TRY IT
Drop the images, then output the listing exactly.

══════════

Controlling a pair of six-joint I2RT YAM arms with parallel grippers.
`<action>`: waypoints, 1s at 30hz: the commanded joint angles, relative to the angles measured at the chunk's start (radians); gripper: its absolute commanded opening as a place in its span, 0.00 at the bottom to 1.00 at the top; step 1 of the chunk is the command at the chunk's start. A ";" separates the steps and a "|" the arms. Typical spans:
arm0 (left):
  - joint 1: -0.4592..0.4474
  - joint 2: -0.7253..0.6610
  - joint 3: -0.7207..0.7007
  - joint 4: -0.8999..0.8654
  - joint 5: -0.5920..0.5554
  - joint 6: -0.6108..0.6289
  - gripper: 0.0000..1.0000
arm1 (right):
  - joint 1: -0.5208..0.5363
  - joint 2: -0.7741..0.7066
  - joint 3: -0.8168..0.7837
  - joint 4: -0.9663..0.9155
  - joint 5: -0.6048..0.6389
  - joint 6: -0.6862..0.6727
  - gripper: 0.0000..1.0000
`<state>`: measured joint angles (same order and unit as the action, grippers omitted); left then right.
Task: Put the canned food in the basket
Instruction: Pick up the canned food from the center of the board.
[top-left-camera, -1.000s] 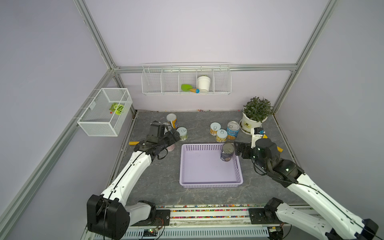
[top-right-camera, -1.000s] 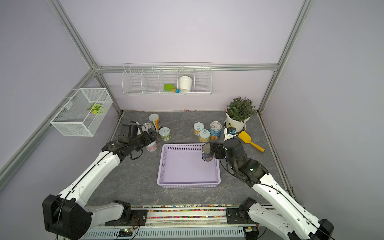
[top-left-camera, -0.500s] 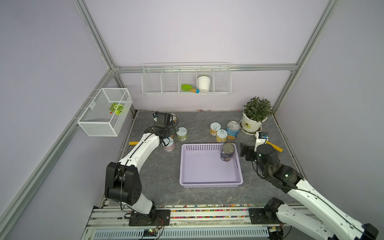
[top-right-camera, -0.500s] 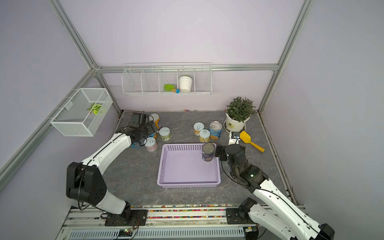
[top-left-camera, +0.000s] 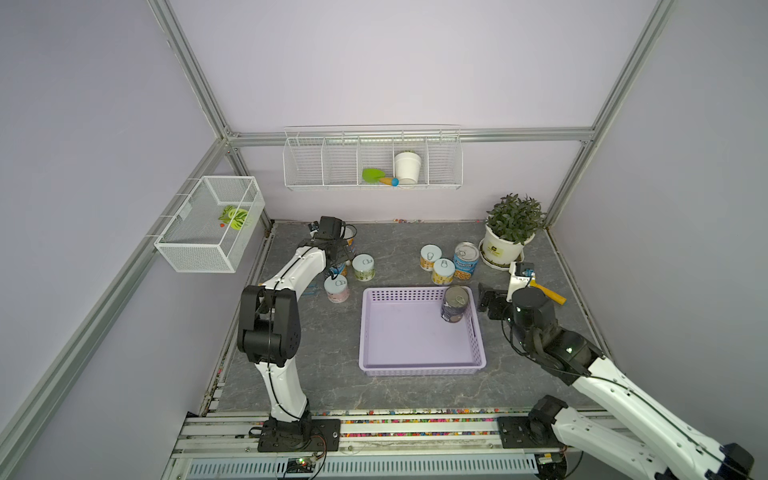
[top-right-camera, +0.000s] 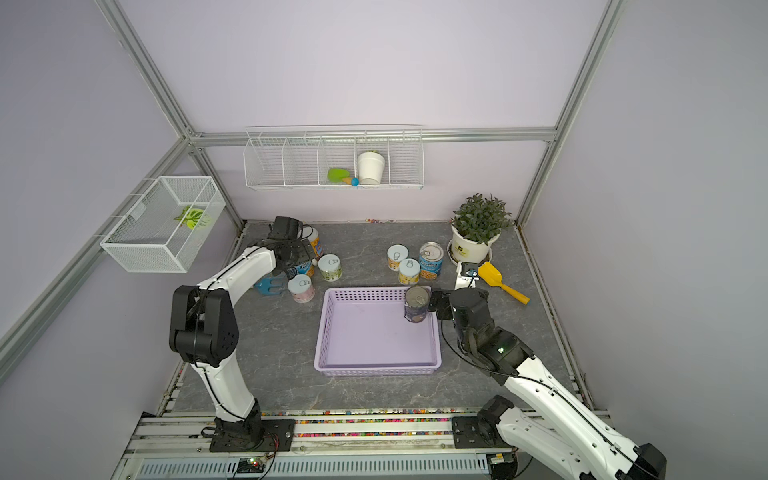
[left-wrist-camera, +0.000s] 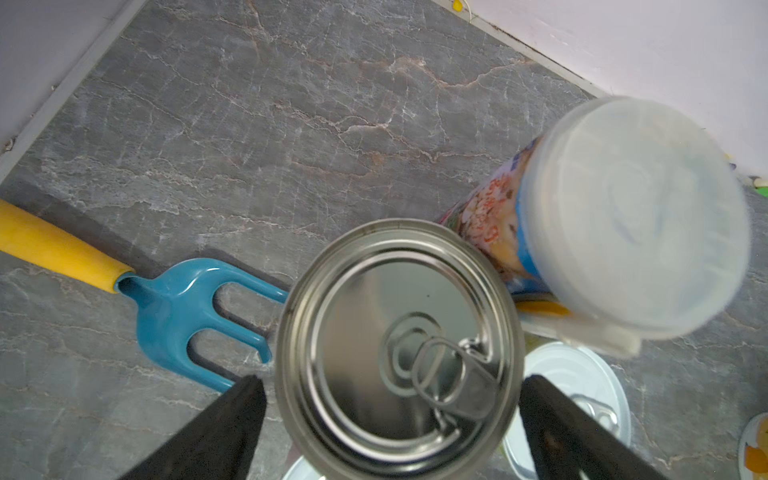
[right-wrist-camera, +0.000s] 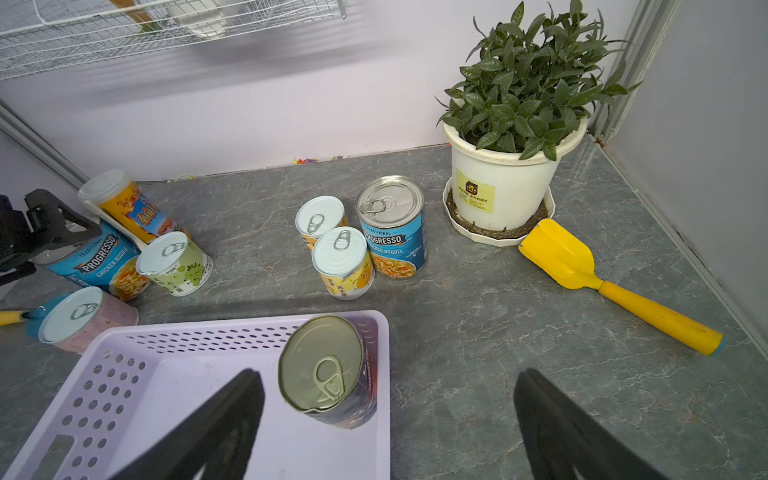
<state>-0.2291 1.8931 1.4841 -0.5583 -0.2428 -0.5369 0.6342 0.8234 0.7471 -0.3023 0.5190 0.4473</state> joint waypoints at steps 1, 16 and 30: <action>0.015 0.032 0.031 -0.018 -0.005 0.023 0.99 | -0.004 0.008 -0.011 0.028 -0.008 -0.011 0.99; 0.072 0.084 0.091 -0.028 0.037 0.034 1.00 | -0.004 0.034 -0.005 0.034 -0.025 -0.013 0.98; 0.108 0.090 0.078 -0.008 0.074 0.031 0.92 | -0.005 0.040 -0.006 0.038 -0.033 -0.012 0.98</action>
<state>-0.1299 1.9556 1.5475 -0.5579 -0.1532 -0.5125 0.6342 0.8631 0.7471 -0.2871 0.4957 0.4469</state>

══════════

FINAL ANSWER
Controlling a pair of six-joint I2RT YAM arms with parallel grippers.
`<action>`: waypoints, 1s at 30hz: the commanded joint angles, relative to the angles measured at the chunk's start (radians); gripper: its absolute commanded opening as a place in its span, 0.00 at the bottom to 1.00 at the top; step 1 of the chunk is the command at the chunk's start. A ";" separates the steps and a "|" the arms. Typical spans:
arm0 (left):
  - joint 1: -0.4592..0.4474
  - joint 2: -0.7253..0.6610
  - joint 3: -0.7207..0.7007
  - joint 4: -0.8999..0.8654
  - joint 5: -0.5920..0.5554
  - joint 6: -0.6108..0.6289
  - gripper: 0.0000..1.0000
arm1 (right):
  - joint 1: -0.5208..0.5363
  - joint 2: -0.7741..0.7066
  - joint 3: -0.8168..0.7837
  - joint 4: -0.9663..0.9155
  - joint 5: -0.6048..0.6389
  - joint 6: -0.6862..0.6727
  - gripper: 0.0000..1.0000
`<state>`: measured joint angles (same order and unit as the action, grippers omitted); left then right.
Task: Put the canned food in the basket
Instruction: Pick up the canned food from the center of the board.
[top-left-camera, -1.000s] 
[top-right-camera, -1.000s] 
[top-left-camera, -0.500s] 
[top-right-camera, -0.500s] 
[top-left-camera, +0.000s] 
[top-right-camera, +0.000s] 
[left-wrist-camera, +0.000s] 
[right-wrist-camera, +0.000s] 
<state>-0.2291 1.8931 1.4841 -0.5583 -0.2428 -0.5369 0.6342 0.8234 0.7471 -0.3023 0.5190 0.4473</state> joint waypoints at steps 1, 16 and 30: <action>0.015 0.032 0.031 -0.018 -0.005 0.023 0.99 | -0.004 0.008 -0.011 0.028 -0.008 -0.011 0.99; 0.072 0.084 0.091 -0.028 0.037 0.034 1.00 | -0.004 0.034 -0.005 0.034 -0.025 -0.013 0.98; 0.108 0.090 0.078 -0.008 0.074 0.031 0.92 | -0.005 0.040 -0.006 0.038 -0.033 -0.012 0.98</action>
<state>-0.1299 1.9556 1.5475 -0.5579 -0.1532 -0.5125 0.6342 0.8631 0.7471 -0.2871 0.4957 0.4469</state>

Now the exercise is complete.